Forum: War Ensemble BBS

Rust, Forth and performance

From anton@anton@mips.complang.tuwien.ac.at (Anton Ertl) to comp.lang.forth on Sat Nov 22 08:46:35 2025

From Newsgroup: comp.lang.forth

I explored the performance of threads and futures (aka async/await, a
variant of cooperative multitasking) in Rust, and as an example
program, I have one thread/future that generates numbers from 0 to <n (n=10_000_000 in my measurements), one that takes numbers and converts
them into strings, one that takes strings and outputs lines (up to
linelength chars), and finally one that takes lines and prints them.

The results are (with release builds, on a 4.7GHz Rocketlake, output
piped to wc):

3.59user 2.09system 0:02.64elapsed 215%CPU fillthread
2.55user 0.51system 0:03.06elapsed 100%CPU fillasync (futures)

The output consists of just 79MB, and I expected that to take less
time, so I also made a version that hast the whole logic in one piece
instead of separated. That's easy in this case, because all but one
part (constructing lines) is trivial. The result is:

0.66user 0.42system 0:01.08elapsed 99%CPU fillseq (all-in-one)

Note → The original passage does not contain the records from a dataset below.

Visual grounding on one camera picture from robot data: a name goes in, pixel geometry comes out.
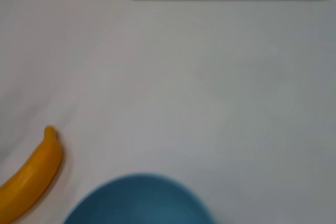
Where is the blue bowl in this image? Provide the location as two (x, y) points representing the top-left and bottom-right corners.
(61, 173), (217, 224)

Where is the yellow banana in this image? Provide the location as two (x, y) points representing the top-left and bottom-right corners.
(0, 125), (64, 224)

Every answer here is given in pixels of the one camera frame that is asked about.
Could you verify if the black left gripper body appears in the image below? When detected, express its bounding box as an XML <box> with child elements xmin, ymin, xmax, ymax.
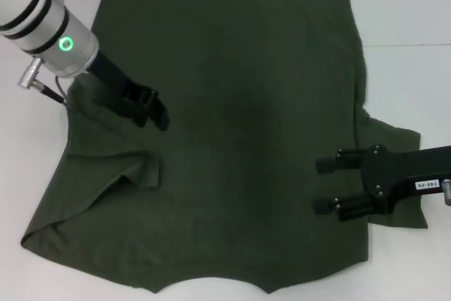
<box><xmin>87</xmin><ymin>50</ymin><xmax>149</xmax><ymax>105</ymax></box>

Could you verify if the silver left wrist cable plug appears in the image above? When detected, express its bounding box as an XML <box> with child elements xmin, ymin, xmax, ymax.
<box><xmin>17</xmin><ymin>59</ymin><xmax>45</xmax><ymax>87</ymax></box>

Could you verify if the grey left wrist cable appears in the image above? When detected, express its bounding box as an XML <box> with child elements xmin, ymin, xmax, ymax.
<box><xmin>39</xmin><ymin>75</ymin><xmax>71</xmax><ymax>108</ymax></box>

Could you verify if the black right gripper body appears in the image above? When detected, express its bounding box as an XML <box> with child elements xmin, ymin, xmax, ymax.
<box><xmin>359</xmin><ymin>144</ymin><xmax>451</xmax><ymax>215</ymax></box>

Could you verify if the dark green t-shirt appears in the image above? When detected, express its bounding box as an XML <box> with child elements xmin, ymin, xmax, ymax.
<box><xmin>20</xmin><ymin>0</ymin><xmax>429</xmax><ymax>286</ymax></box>

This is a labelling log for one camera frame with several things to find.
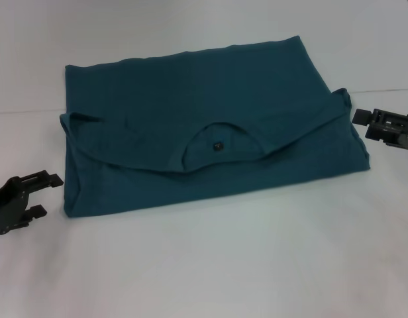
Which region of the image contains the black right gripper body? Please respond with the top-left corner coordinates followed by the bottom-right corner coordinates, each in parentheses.
top-left (372, 108), bottom-right (408, 150)

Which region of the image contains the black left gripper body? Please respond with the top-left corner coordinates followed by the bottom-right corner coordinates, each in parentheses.
top-left (0, 177), bottom-right (30, 236)

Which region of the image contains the teal t-shirt with FREE print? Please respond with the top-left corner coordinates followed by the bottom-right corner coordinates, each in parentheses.
top-left (59, 35), bottom-right (371, 219)

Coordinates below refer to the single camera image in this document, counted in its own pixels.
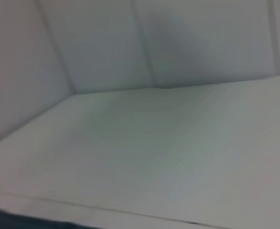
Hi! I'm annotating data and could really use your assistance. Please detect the teal blue printed t-shirt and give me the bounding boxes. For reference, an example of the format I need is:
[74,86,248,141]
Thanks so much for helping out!
[0,207,83,229]

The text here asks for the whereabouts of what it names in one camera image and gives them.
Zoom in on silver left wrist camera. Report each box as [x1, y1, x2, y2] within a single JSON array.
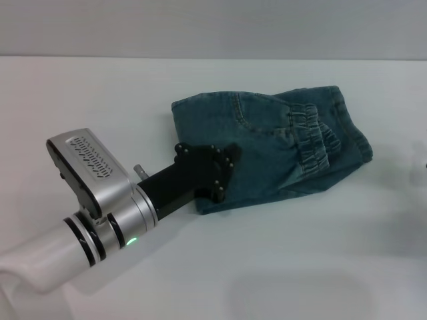
[[45, 127, 135, 218]]

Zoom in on blue denim shorts with embroidery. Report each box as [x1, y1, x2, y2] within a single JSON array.
[[171, 85, 374, 216]]

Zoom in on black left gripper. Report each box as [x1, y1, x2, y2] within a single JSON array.
[[136, 142, 243, 218]]

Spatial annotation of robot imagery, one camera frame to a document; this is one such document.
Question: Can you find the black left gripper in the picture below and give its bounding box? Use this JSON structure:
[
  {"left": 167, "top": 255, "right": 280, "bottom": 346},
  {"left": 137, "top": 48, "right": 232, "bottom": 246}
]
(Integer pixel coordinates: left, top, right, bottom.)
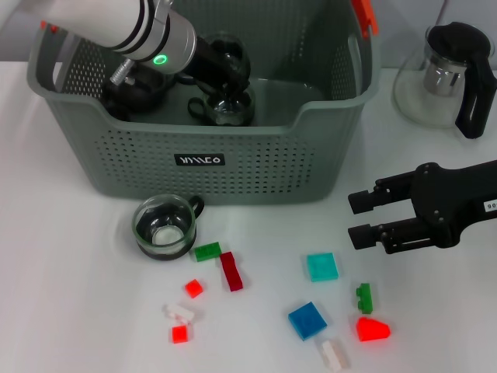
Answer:
[{"left": 170, "top": 34, "right": 249, "bottom": 98}]

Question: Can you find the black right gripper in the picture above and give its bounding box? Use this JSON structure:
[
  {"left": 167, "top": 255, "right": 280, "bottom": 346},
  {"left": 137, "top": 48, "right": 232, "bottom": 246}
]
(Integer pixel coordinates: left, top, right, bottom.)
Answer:
[{"left": 347, "top": 159, "right": 497, "bottom": 256}]

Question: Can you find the glass teacup with black sleeve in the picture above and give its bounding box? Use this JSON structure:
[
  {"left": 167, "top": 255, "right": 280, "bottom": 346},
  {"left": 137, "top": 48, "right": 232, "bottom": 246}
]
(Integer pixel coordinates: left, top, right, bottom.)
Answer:
[
  {"left": 188, "top": 85, "right": 258, "bottom": 127},
  {"left": 131, "top": 193, "right": 206, "bottom": 262},
  {"left": 201, "top": 33, "right": 252, "bottom": 102}
]

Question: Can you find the teal flat square block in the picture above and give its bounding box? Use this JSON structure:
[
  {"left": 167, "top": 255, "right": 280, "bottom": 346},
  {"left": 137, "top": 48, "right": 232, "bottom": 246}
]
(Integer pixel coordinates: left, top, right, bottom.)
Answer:
[{"left": 306, "top": 252, "right": 341, "bottom": 283}]

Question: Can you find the green stepped building block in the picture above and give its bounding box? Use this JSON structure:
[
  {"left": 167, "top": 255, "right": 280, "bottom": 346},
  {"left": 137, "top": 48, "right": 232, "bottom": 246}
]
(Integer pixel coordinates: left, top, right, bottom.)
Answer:
[{"left": 356, "top": 282, "right": 374, "bottom": 315}]

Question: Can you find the red rounded building block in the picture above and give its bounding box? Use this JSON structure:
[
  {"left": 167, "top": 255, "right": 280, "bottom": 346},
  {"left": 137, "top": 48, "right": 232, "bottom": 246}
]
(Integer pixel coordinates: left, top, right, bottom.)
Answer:
[{"left": 356, "top": 316, "right": 392, "bottom": 343}]

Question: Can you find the grey perforated storage bin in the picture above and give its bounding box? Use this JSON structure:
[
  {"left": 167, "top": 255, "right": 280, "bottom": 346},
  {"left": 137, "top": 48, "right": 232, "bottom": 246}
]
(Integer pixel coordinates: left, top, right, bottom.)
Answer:
[{"left": 26, "top": 0, "right": 384, "bottom": 207}]

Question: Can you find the blue flat square block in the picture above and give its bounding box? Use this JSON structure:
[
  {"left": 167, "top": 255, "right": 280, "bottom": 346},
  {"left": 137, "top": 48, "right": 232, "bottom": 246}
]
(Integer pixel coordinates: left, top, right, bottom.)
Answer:
[{"left": 287, "top": 301, "right": 328, "bottom": 342}]

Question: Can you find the clear pinkish long block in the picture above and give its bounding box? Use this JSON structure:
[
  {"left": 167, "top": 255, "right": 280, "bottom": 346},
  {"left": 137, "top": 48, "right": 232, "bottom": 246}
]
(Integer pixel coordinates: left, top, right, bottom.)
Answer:
[{"left": 318, "top": 336, "right": 349, "bottom": 369}]

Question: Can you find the dark red long block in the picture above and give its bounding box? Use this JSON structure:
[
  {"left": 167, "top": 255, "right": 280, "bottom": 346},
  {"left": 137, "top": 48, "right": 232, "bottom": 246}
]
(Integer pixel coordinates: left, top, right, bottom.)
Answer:
[{"left": 219, "top": 251, "right": 245, "bottom": 293}]

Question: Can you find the green rectangular building block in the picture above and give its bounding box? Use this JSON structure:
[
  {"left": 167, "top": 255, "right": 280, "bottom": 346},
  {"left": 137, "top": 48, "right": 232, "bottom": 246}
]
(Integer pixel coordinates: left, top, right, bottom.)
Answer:
[{"left": 193, "top": 241, "right": 223, "bottom": 263}]

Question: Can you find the small red sloped block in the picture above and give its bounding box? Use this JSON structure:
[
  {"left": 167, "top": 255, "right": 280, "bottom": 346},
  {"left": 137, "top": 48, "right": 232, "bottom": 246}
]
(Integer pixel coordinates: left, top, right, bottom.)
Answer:
[{"left": 183, "top": 278, "right": 205, "bottom": 299}]

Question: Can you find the white long building block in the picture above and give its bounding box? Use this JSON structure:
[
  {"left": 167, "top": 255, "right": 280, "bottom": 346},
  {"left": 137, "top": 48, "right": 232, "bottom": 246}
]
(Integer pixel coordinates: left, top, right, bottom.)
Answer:
[{"left": 162, "top": 303, "right": 195, "bottom": 323}]

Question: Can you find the black clay teapot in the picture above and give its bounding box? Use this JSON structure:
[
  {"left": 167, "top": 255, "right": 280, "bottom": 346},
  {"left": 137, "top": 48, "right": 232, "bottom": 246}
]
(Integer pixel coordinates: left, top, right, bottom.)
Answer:
[{"left": 101, "top": 69, "right": 172, "bottom": 116}]

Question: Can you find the small black clay cup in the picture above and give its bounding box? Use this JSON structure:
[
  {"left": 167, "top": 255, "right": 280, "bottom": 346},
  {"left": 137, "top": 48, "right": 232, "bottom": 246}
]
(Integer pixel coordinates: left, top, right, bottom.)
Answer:
[{"left": 105, "top": 103, "right": 133, "bottom": 122}]

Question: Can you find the steel infuser insert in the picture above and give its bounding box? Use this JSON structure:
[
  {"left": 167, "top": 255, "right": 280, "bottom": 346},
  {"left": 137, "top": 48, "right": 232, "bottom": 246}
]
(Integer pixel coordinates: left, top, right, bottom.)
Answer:
[{"left": 422, "top": 58, "right": 467, "bottom": 98}]

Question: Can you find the left arm cable with plug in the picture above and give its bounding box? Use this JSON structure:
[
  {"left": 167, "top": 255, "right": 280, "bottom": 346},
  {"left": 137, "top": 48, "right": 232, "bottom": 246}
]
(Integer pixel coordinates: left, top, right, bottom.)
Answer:
[{"left": 109, "top": 58, "right": 135, "bottom": 85}]

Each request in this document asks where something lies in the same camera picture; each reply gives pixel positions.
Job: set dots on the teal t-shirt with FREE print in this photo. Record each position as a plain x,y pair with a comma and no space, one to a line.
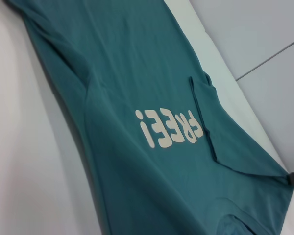
137,98

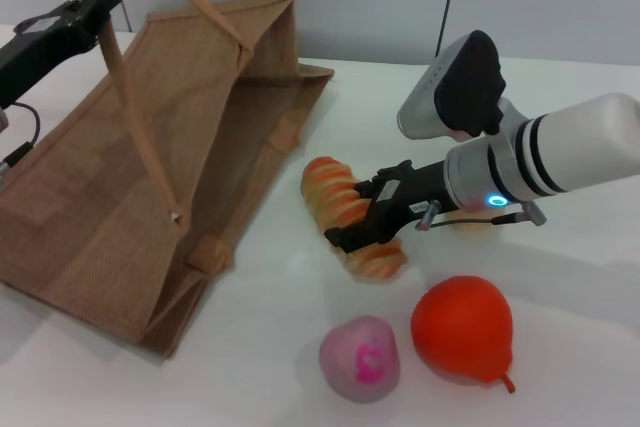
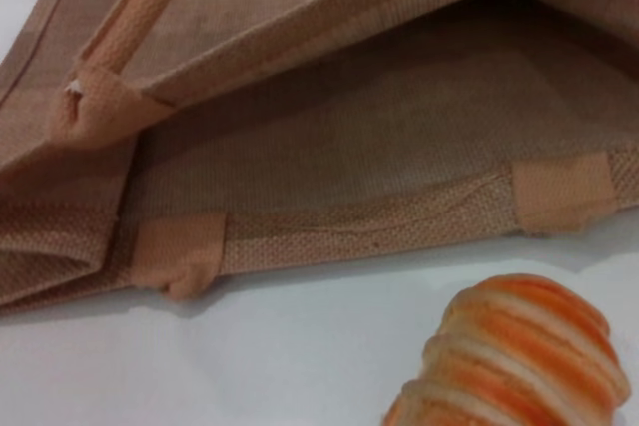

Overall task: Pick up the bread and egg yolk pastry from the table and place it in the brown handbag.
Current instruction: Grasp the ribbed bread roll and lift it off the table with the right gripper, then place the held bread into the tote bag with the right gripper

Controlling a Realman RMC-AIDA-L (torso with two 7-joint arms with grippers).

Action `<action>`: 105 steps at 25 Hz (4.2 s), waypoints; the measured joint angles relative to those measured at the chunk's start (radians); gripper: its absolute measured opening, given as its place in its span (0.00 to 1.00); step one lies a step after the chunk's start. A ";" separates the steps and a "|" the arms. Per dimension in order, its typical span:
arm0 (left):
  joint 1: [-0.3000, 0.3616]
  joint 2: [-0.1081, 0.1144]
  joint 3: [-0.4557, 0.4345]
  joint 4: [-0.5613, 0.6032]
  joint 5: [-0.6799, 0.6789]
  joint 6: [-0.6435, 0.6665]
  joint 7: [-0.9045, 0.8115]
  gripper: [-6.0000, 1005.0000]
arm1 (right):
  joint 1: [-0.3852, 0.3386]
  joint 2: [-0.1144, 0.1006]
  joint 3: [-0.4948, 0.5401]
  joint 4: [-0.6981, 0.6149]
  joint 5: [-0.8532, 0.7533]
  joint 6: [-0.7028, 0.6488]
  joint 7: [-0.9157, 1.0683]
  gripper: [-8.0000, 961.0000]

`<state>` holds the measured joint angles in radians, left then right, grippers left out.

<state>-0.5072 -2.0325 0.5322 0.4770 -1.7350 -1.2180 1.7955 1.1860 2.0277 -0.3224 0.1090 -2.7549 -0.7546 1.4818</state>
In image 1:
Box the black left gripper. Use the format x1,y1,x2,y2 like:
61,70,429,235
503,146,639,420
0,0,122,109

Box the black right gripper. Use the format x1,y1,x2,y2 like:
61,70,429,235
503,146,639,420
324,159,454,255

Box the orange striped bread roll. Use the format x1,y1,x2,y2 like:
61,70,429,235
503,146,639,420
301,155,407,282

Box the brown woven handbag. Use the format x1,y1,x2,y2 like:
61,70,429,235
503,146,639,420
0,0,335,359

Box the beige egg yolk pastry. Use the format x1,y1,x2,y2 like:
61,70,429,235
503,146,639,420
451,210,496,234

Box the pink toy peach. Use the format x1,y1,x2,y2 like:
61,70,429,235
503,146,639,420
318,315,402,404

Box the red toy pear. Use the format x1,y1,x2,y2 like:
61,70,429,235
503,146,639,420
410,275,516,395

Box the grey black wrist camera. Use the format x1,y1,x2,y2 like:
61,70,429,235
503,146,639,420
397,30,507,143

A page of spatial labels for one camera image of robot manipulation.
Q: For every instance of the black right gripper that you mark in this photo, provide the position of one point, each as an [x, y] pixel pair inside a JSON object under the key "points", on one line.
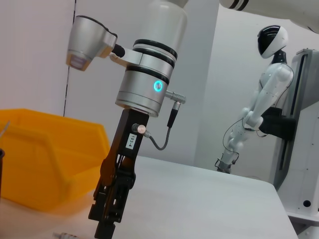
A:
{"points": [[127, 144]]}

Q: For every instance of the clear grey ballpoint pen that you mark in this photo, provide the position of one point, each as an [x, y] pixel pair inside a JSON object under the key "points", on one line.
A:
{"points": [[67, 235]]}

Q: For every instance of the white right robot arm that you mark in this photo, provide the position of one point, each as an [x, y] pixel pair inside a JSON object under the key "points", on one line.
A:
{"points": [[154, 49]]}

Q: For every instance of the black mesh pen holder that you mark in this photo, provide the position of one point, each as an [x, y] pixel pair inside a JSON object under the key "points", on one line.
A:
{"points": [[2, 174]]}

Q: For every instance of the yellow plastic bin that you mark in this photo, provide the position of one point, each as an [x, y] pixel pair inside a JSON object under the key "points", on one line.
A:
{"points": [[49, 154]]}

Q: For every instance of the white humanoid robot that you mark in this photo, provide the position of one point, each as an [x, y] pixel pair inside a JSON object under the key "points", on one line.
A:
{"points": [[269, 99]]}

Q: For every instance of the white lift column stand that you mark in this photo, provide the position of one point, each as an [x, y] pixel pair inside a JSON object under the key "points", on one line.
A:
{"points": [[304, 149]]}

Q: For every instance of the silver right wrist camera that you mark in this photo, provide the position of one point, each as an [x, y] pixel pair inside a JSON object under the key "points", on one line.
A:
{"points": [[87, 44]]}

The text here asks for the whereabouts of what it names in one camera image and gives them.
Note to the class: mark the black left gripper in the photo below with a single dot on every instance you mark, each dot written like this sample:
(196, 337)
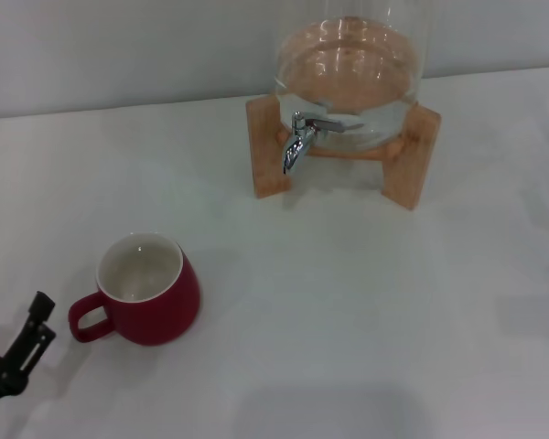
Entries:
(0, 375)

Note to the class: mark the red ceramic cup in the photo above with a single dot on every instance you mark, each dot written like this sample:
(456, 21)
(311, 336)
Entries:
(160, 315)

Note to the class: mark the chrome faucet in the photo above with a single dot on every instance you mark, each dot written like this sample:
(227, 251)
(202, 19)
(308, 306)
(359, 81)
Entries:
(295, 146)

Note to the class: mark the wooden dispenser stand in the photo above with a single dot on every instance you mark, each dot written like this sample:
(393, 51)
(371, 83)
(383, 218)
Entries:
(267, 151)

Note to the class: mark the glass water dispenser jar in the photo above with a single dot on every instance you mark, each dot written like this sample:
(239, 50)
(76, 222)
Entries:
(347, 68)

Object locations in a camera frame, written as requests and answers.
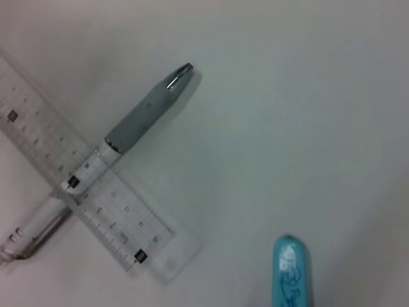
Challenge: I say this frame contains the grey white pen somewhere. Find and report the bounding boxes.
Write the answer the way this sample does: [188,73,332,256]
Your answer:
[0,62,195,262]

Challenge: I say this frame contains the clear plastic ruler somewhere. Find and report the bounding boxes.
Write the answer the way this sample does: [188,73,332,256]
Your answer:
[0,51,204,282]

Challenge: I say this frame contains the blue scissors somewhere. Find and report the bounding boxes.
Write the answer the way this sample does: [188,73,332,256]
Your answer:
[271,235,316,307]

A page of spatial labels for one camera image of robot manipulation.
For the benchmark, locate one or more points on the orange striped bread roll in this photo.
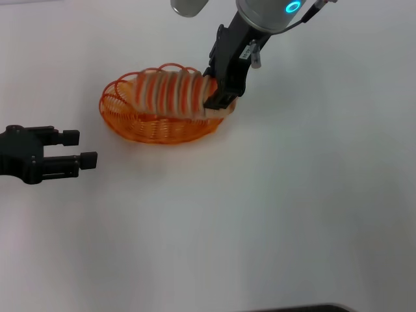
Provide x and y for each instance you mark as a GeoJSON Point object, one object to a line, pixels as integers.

That's still a more than I expected from such a program, and I find
the high proportion of system time especially surprising, so I wanted
to check out how Forth systems compare. So I wrote a Forth program
for doing the same thing, and here are the results:

0.90user 0.00system 0:00.91elapsed 99%CPU gforth-fast
2.07user 8.59system 0:10.67elapsed 99%CPU lxf
1.80user 5.05system 0:06.87elapsed 99%CPU sf64
1.49user 5.06system 0:06.56elapsed 99%CPU vfx64

The large amount of system time in systems other than Gforth is due to
these systems performing a system call everytime TYPE, SPACE, or CR
are called, whereas Gforth uses buffered I/O and performs a system
call only when the buffer is full. The large (but not as large as for
some Forth systems) system time of the Rust binary indicates that
there is lots of system calling going on there, too, probably one
system call per line (in the Rust program, lines are built, and only
then output).

In order to check out how the Forth systems do without this system
call overheads, I defined synonyms for TYPE, SPACE and CR that work as
noops, apart from the stack effect. So when the programs do not
output their results, the run times are:

0.68user 0.01system 0:00.70elapsed 98%CPU gforth
0.20user 0.00system 0:00.20elapsed 98%CPU lxf
0.43user 0.00system 0:00.43elapsed 98%CPU sf64
0.31user 0.00system 0:00.32elapsed 99%CPU vfx64

I would have expected the programs to spend a lot of time in division
(inside #S) and to see less performance differences between systems,
so seeing a 3.5 times speedup of lxf over gforth-fast is surprising to
me; apparently the rest costs quite a bit more than the divisions.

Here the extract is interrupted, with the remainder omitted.